## WHAT NEEDS TO BE DONE
Using the entries below, output exactly the line containing "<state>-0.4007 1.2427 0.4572" and all lines that follow it to the end.

## SUPPLIED INFORMATION
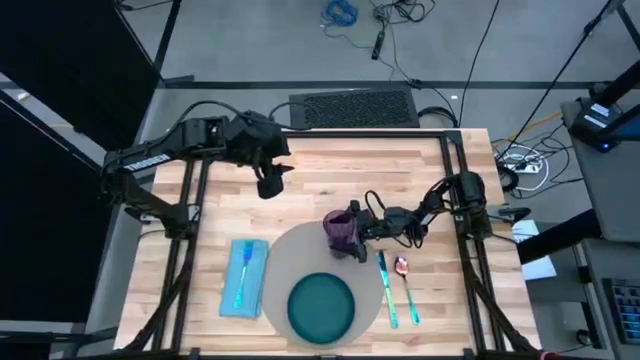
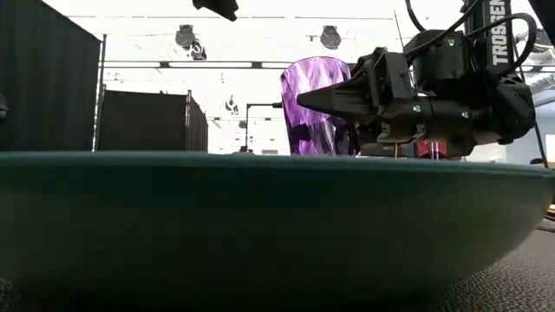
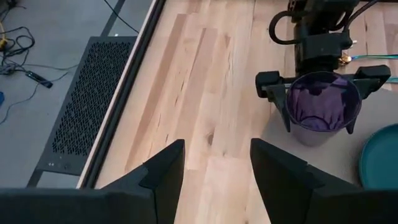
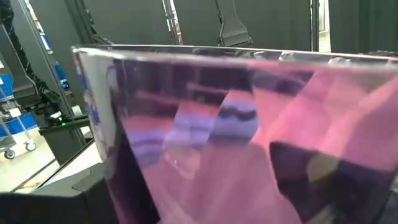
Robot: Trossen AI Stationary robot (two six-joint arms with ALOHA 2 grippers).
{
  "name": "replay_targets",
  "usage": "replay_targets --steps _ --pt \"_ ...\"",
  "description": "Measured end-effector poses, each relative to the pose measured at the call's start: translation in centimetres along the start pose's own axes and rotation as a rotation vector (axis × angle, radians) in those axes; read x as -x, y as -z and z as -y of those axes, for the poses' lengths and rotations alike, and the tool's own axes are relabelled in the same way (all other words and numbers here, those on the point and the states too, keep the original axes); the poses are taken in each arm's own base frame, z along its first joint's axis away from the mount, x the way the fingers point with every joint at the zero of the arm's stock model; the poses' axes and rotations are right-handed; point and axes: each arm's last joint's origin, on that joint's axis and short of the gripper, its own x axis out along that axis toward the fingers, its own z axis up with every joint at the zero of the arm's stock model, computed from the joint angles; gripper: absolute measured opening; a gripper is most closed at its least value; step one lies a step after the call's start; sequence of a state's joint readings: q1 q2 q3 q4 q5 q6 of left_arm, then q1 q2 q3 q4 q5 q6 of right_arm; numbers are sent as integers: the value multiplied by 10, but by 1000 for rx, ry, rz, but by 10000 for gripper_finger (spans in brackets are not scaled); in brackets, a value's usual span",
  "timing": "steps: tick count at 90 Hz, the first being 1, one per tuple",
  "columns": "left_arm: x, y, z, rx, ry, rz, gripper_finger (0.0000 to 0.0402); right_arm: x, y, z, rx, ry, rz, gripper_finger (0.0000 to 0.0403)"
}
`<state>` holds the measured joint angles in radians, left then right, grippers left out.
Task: Set table place
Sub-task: Put the purple glass on the gray placemat to the top of the green plate
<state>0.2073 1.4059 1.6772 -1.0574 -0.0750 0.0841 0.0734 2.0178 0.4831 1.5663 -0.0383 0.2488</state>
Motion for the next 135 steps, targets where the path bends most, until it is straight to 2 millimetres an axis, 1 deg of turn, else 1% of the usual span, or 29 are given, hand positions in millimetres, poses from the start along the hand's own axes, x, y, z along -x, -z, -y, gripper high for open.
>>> replay_targets --steps 26,42,68,80,90,103,128,135 --pt "0 0 0 0 0 -1 168 0 0 -1 -79 -19 -6 386" --pt "0 1 0 0 1 -6 168 0 0 -1 -74 -14 -5 397" --pt "0 1 0 -1 1 -10 168 0 0 0 -56 11 3 396" --pt "0 1 0 -1 1 -9 168 -2 -1 -1 -76 -17 4 396" --pt "0 1 0 -1 1 -9 168 -5 -2 -5 -31 -62 6 396" --pt "0 1 0 0 1 -9 168 -6 -2 -7 48 -70 8 396" --pt "0 1 0 1 1 -8 168 -6 0 -8 79 -67 -16 396" --pt "0 1 0 2 1 -7 168 -6 0 -7 111 -65 -15 396"
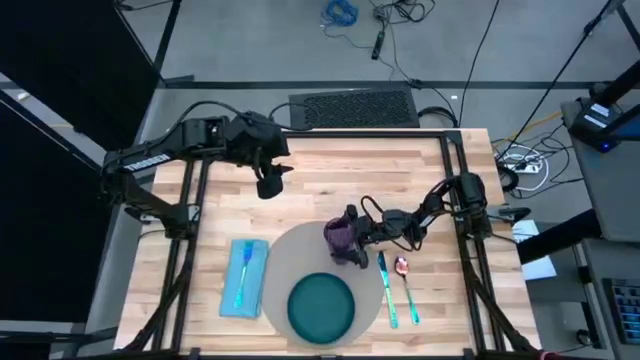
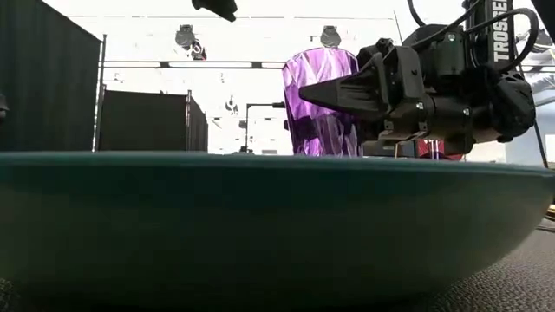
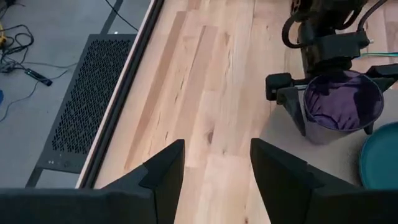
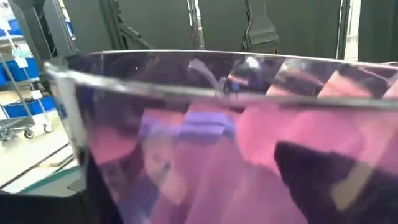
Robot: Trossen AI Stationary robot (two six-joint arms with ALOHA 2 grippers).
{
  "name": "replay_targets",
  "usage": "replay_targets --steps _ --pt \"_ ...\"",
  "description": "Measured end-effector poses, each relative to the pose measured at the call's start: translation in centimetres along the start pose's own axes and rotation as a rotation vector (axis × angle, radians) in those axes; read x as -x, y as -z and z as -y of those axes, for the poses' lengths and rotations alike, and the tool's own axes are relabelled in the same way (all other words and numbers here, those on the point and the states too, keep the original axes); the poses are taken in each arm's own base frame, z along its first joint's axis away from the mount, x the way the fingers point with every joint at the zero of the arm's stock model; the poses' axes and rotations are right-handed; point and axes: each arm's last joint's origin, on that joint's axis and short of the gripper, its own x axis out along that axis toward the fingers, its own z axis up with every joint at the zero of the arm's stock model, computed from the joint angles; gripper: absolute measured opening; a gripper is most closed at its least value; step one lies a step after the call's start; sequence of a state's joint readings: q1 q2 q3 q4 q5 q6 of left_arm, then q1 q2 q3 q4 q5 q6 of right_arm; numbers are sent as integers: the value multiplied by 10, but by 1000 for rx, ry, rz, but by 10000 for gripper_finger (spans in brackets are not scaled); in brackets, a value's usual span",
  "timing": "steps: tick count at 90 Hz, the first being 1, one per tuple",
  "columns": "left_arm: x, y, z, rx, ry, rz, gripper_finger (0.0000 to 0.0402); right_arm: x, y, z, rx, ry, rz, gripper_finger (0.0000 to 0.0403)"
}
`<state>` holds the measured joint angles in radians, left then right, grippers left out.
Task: Set table place
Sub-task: Put the purple glass on the gray placemat to the top of the green plate
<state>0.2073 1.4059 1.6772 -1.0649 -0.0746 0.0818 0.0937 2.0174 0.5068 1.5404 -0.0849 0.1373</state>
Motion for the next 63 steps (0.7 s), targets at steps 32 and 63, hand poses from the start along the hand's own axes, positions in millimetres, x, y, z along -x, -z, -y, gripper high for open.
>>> replay_targets --steps 32,63 --pt "0 0 0 15 0 0 168 0 2 -2 32 2 -13 396" --pt "0 0 0 17 0 0 168 0 3 -8 42 -16 -16 396"
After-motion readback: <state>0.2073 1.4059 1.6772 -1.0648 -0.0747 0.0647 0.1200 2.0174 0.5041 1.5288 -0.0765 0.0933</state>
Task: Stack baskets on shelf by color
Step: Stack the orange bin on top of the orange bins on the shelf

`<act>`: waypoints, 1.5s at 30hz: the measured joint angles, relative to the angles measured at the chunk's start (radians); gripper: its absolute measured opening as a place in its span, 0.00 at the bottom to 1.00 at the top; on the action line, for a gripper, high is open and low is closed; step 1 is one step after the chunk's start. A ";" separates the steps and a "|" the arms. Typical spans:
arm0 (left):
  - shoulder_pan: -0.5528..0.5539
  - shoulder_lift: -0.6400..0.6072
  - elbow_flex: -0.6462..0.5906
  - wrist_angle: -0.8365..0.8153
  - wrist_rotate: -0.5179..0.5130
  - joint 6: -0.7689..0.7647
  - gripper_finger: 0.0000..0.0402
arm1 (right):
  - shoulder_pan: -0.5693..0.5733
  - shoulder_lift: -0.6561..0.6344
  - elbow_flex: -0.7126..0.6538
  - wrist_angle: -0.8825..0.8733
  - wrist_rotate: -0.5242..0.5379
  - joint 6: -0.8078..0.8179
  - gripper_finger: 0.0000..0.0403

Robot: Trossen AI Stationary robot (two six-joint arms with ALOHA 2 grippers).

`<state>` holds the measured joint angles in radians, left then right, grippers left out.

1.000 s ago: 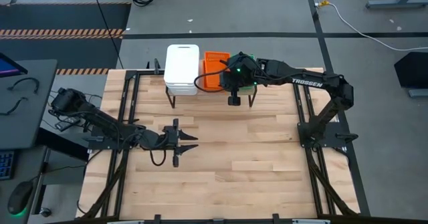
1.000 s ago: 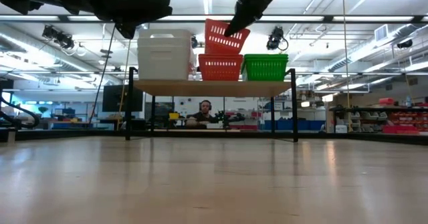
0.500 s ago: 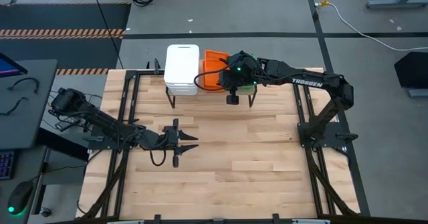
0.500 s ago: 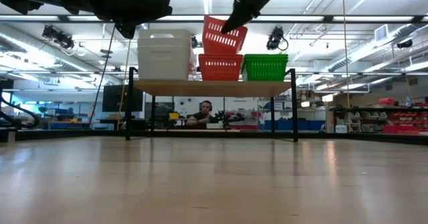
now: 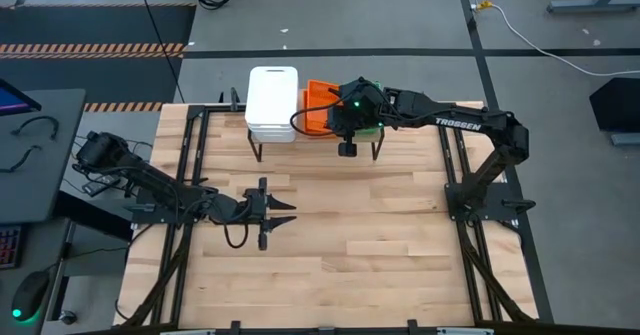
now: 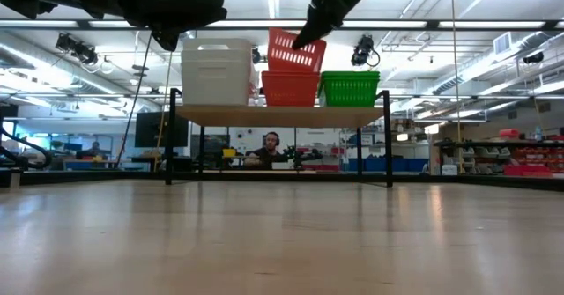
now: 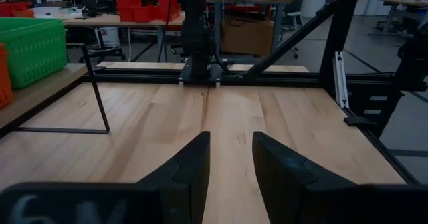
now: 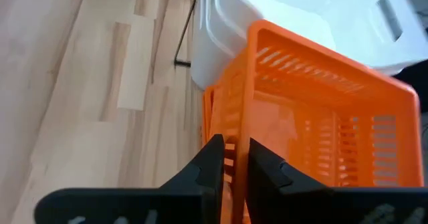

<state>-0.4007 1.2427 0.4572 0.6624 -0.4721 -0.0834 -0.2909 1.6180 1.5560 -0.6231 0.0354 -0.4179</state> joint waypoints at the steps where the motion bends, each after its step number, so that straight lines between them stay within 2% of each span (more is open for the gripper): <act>1: 0.000 0.000 0.000 0.000 0.000 0.000 0.30 | -0.003 0.000 -0.008 0.002 0.000 -0.003 0.12; 9: 0.000 0.000 0.000 0.000 0.000 0.000 0.30 | -0.017 0.001 -0.062 0.033 0.000 -0.059 0.03; 12: 0.000 0.000 0.000 0.000 0.000 0.000 0.30 | -0.018 0.001 -0.063 0.051 0.000 -0.057 0.03; 24: 0.000 0.000 0.000 -0.001 0.000 0.000 0.30 | -0.018 0.001 -0.063 0.084 -0.003 -0.027 0.21; 34: 0.000 0.000 0.000 -0.001 0.000 0.000 0.30 | -0.018 0.001 -0.064 0.084 -0.018 0.019 0.23; 40: 0.000 0.000 0.000 -0.001 0.000 0.000 0.30 | -0.001 0.001 -0.114 0.117 -0.036 0.020 0.23; 45: 0.000 0.000 0.000 -0.001 0.000 0.000 0.30 | 0.017 0.001 -0.135 0.145 -0.003 -0.001 0.23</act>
<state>-0.4004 1.2427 0.4572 0.6617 -0.4725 -0.0830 -0.2743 1.6192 1.4212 -0.4777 0.0329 -0.4186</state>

## TASK ANSWER
<state>-0.4007 1.2427 0.4572 0.6624 -0.4721 -0.0834 -0.2909 1.6180 1.5560 -0.6231 0.0354 -0.4179</state> joint waypoints at the steps where the motion bends, each after its step number, so that straight lines between them stay within 2% of each span (more is open for the gripper): <act>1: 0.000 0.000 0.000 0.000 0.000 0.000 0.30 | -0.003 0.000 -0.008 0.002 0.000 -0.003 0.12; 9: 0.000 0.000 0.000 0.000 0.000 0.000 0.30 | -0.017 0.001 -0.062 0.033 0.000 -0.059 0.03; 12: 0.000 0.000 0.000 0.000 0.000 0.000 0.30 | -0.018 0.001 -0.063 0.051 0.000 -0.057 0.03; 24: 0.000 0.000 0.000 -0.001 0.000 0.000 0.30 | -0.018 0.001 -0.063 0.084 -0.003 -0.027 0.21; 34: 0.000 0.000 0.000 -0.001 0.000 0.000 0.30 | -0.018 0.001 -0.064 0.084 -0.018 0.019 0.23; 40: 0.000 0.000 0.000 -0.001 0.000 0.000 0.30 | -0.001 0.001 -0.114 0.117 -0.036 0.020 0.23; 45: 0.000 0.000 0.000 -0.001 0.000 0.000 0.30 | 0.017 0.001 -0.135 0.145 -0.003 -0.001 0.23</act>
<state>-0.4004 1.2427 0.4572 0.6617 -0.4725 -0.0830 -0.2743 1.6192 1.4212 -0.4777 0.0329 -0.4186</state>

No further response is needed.